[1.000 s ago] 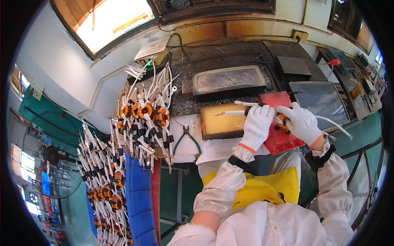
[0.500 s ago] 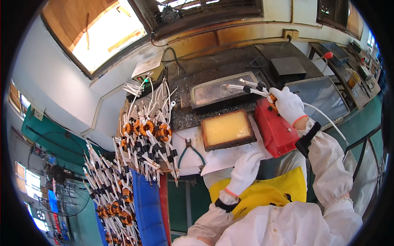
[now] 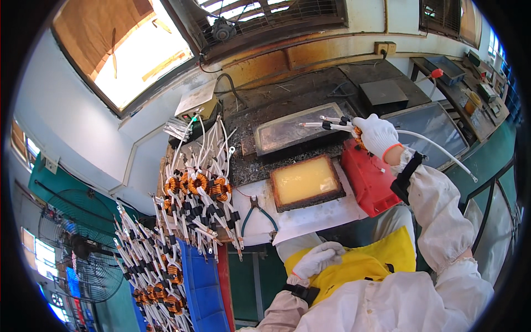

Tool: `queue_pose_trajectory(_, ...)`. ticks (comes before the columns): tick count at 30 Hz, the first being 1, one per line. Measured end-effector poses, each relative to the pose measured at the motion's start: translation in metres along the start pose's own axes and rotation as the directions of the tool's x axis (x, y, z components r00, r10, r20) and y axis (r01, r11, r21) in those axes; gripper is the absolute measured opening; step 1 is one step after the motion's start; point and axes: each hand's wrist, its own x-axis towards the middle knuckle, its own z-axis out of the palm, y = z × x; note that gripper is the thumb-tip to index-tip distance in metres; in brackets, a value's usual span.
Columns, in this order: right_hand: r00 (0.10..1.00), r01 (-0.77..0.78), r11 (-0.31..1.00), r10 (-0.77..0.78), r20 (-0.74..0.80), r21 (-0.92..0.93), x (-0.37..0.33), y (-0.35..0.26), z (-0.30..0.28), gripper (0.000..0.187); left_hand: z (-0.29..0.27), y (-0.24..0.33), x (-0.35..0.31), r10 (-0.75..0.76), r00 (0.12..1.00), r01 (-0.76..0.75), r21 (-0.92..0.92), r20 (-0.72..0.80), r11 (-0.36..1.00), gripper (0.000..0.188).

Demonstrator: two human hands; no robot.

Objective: The recorder is soldering or tinning the leads of copper coil assemblies by dipping them into a molten metal bath and then organizing them in a rack.

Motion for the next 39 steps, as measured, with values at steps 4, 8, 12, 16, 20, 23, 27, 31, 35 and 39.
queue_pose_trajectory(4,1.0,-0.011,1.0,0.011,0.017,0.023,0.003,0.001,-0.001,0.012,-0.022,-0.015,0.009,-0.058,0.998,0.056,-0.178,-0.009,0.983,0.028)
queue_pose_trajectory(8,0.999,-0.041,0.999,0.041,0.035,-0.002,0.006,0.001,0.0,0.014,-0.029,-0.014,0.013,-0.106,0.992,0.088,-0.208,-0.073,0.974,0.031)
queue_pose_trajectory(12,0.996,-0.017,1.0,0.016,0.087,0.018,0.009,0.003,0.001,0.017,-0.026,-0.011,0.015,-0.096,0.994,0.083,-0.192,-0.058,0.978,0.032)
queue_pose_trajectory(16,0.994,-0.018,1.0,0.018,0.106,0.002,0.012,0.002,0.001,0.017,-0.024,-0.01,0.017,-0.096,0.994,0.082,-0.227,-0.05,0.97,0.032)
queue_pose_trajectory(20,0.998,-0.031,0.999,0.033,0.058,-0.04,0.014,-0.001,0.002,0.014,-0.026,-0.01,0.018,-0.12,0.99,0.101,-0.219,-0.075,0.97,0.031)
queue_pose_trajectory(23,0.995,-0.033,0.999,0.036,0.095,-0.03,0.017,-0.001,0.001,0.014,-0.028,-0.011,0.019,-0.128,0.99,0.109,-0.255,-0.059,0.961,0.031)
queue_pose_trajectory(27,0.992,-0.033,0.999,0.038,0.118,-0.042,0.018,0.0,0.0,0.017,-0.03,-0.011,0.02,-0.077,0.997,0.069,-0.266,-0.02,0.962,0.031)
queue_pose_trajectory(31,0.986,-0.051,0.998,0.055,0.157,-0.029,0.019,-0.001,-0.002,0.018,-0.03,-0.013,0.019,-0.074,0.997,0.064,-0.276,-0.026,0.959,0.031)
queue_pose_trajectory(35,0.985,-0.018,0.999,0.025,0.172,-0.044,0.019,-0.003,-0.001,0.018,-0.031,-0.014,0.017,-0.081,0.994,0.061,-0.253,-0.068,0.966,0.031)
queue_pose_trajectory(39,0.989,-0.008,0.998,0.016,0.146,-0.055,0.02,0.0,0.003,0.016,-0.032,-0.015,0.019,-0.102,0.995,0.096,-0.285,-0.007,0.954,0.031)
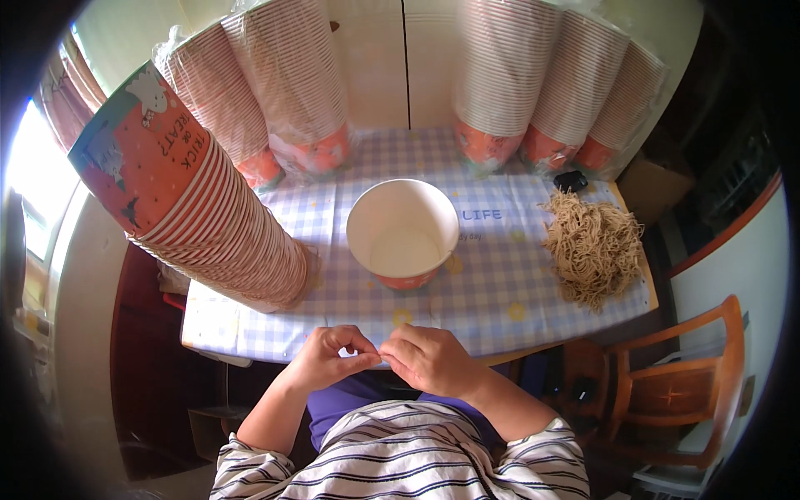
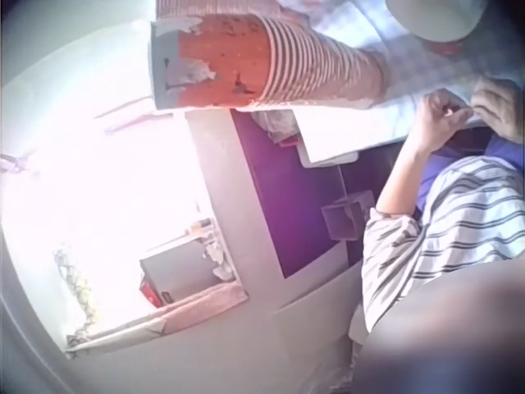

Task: Packaging stacks of paper cups into plastic bags and organizing them on a table.

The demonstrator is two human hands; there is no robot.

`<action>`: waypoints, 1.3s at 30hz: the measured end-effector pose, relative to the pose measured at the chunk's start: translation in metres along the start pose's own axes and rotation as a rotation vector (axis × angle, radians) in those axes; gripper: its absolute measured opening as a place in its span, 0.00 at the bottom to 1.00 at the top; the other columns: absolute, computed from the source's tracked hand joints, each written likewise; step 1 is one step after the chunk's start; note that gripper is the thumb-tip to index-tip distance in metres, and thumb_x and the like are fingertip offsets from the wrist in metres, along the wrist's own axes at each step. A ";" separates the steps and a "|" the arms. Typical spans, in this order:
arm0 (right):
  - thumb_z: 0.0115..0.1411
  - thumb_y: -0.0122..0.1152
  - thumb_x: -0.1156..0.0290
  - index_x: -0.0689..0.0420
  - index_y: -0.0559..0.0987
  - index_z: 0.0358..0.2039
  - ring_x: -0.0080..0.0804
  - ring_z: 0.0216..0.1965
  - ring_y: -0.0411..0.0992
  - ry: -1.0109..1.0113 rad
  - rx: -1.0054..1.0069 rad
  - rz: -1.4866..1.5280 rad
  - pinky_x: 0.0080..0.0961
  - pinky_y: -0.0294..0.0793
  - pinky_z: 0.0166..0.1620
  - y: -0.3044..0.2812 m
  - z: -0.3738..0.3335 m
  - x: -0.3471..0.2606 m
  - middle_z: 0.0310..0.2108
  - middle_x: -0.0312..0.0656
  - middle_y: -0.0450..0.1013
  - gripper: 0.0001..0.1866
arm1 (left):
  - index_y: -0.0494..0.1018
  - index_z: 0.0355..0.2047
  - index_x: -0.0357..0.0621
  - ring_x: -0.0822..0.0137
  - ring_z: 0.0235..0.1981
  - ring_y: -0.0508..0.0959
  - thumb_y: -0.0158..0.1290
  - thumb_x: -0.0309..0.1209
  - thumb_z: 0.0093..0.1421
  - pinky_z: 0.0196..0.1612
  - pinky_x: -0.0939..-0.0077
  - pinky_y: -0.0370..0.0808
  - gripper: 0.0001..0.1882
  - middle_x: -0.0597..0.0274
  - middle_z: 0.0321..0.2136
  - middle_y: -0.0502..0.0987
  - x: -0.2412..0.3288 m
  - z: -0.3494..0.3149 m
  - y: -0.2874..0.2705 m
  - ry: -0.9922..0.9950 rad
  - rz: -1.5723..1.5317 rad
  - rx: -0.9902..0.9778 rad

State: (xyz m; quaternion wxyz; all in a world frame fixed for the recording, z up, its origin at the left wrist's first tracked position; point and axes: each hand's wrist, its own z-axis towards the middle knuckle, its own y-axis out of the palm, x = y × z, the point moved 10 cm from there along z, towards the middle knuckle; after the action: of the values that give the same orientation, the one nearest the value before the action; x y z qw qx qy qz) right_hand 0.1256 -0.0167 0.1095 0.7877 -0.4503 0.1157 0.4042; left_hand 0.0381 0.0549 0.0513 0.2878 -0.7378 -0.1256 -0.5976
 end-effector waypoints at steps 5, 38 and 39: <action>0.44 0.66 0.78 0.56 0.74 0.31 0.32 0.25 0.72 -0.098 0.003 -0.105 0.25 0.73 0.26 -0.004 0.001 -0.011 0.29 0.37 0.69 0.13 | 0.78 0.29 0.39 0.71 0.25 0.73 0.60 0.31 0.55 0.33 0.77 0.71 0.08 0.62 0.24 0.77 0.009 0.000 -0.001 0.036 0.031 -0.013; 0.51 0.57 0.73 0.59 0.77 0.24 0.40 0.29 0.71 0.440 0.189 -0.179 0.29 0.72 0.33 -0.085 0.064 0.175 0.30 0.46 0.71 0.04 | 0.76 0.36 0.34 0.60 0.29 0.79 0.53 0.32 0.49 0.36 0.70 0.75 0.16 0.51 0.31 0.79 -0.004 0.155 -0.115 -0.015 0.299 0.414; 0.51 0.57 0.73 0.59 0.77 0.24 0.40 0.29 0.71 0.439 0.188 -0.177 0.29 0.72 0.33 -0.083 0.065 0.177 0.30 0.46 0.71 0.04 | 0.76 0.35 0.33 0.62 0.29 0.79 0.53 0.32 0.49 0.35 0.71 0.75 0.15 0.51 0.29 0.80 -0.002 0.154 -0.114 0.001 0.289 0.429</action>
State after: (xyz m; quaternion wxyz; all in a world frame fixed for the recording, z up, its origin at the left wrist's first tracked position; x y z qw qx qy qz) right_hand 0.2898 0.1071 0.1008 0.8145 -0.4603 0.2813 0.2137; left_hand 0.1015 0.2354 0.0623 0.5202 -0.6700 -0.1425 -0.5101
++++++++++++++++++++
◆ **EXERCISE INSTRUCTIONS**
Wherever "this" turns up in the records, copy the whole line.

◆ **TASK RESULT**
Columns, in this order: right_hand: r00 (0.10..1.00), r01 (-0.77..0.78), r11 (-0.31..1.00), r10 (-0.77..0.78), r20 (-0.74..0.80), r21 (-0.92..0.93), x (-0.37..0.33), y (-0.35..0.26), z (-0.30..0.28), gripper (0.000..0.187); left_hand: z (-0.29..0.27), y (-0.24..0.33), x (-0.35..0.31), r10 (-0.75..0.76), r00 (0.12..1.00), r01 (-0.76..0.75), r21 (-0.92..0.92), r20 (-0.72..0.80), r11 (-0.36..1.00), gripper (0.000..0.188).
`<action>`: waypoints, 1.3s at 30hz: the measured end-effector pose, relative to the pose measured at the chunk's start: translation in metres along the start pose's own axes and rotation as a rotation vector (axis × angle, radians) in those axes; gripper: its absolute measured opening as a place in its span, 0.00 at the bottom to 1.00 at the top; the other columns: absolute, computed from the source's tracked hand joints, each written likewise; step 1 is one step after the chunk's start; note that gripper is the thumb-tip to index-tip distance in metres, and thumb_x and the like are fingertip offsets from the wrist in metres, along the wrist's own axes at each step. A ";" separates the steps and a "|" the arms. Typical spans, in this order:

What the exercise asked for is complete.